Could you extract every entry below and reproduce it exactly?

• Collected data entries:
──────────────────────────────

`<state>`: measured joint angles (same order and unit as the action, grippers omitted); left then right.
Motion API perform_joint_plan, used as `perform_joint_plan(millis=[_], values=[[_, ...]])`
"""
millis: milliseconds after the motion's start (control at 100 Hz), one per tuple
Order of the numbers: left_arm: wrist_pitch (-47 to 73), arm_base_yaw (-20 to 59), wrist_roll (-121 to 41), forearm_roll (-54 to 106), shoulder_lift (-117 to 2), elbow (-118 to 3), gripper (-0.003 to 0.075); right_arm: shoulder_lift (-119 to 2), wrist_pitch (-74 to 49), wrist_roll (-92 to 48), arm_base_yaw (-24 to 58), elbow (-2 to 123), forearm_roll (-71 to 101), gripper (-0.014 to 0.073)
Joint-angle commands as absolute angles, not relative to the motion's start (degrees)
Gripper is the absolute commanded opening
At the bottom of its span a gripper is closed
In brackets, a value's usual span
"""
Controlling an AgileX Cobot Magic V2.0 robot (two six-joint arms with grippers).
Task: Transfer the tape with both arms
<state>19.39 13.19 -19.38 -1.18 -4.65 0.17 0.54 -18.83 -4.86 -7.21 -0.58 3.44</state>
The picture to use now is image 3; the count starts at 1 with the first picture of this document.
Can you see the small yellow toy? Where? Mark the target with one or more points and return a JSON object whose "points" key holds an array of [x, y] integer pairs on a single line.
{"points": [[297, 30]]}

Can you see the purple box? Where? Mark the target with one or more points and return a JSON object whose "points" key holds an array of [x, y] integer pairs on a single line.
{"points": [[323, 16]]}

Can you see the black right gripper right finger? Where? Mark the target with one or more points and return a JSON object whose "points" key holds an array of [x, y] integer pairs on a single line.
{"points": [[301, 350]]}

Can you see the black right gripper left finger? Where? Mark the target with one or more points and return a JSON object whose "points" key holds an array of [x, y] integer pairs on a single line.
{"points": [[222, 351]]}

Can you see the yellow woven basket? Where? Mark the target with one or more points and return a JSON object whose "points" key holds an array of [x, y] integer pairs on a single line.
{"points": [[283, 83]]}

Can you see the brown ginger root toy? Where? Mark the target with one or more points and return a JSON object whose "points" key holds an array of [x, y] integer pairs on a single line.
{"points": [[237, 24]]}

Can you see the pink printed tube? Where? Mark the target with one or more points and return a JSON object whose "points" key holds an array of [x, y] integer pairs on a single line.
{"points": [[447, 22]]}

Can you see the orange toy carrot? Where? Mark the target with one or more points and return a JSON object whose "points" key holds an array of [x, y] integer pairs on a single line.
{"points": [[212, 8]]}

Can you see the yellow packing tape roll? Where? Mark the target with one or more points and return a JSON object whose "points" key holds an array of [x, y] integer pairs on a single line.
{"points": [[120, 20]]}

──────────────────────────────

• Answer for the task:
`<state>`: measured joint angles (same order and unit as the action, grippers omitted); left then right.
Motion API perform_joint_plan, used as `perform_joint_plan(millis=[_], values=[[_, ...]])`
"""
millis: milliseconds after the motion's start (control at 100 Hz), one per tuple
Order of the numbers: left_arm: wrist_pitch (-47 to 73), arm_base_yaw (-20 to 59), wrist_roll (-121 to 41), forearm_roll (-54 to 106), shoulder_lift (-117 to 2), elbow (-118 to 3), gripper (-0.003 to 0.075); right_arm: shoulder_lift (-119 to 2), wrist_pitch (-74 to 49), wrist_roll (-92 to 48), arm_base_yaw (-24 to 58), elbow (-2 to 123), forearm_roll (-71 to 101), gripper (-0.014 to 0.073)
Joint-angle commands as absolute angles, not relative to the motion's start (degrees)
Gripper is the absolute commanded opening
At the bottom of its span a gripper is closed
In brackets, a value's usual span
"""
Controlling an AgileX Cobot Magic V2.0 robot (two six-joint arms with grippers).
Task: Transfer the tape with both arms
<state>19.39 13.19 -19.38 -1.18 -4.65 0.17 0.54 -18.83 -4.86 -7.21 -0.58 3.44</state>
The picture to use now is image 3; the count starts at 1 with the first picture of this document.
Can you see the small yellow toy? Where? Mark the target with one or more points and return a JSON object whose "points" key holds an array of [x, y] integer pairs on a single line.
{"points": [[297, 30]]}

Can you see the purple box? Where? Mark the target with one or more points and return a JSON object whose "points" key holds an array of [x, y] integer pairs on a single line.
{"points": [[323, 16]]}

Can you see the black right gripper right finger? Where? Mark the target with one or more points and return a JSON object whose "points" key holds an array of [x, y] integer pairs on a single line.
{"points": [[301, 350]]}

Can you see the black right gripper left finger? Where? Mark the target with one or more points and return a JSON object whose "points" key holds an array of [x, y] integer pairs on a single line.
{"points": [[222, 351]]}

Can you see the yellow woven basket? Where? Mark the target with one or more points and return a JSON object whose "points" key holds an array of [x, y] integer pairs on a single line.
{"points": [[283, 83]]}

Can you see the brown ginger root toy? Where? Mark the target with one or more points and return a JSON object whose "points" key holds an array of [x, y] integer pairs on a single line.
{"points": [[237, 24]]}

Can you see the pink printed tube? Where? Mark the target with one or more points and return a JSON object whose "points" key holds an array of [x, y] integer pairs on a single line.
{"points": [[447, 22]]}

Can you see the orange toy carrot? Where? Mark the target with one or more points and return a JSON object whose "points" key holds an array of [x, y] integer pairs on a single line.
{"points": [[212, 8]]}

Can you see the yellow packing tape roll? Where? Mark the target with one or more points and return a JSON object whose "points" key holds an array of [x, y] integer pairs on a single line.
{"points": [[120, 20]]}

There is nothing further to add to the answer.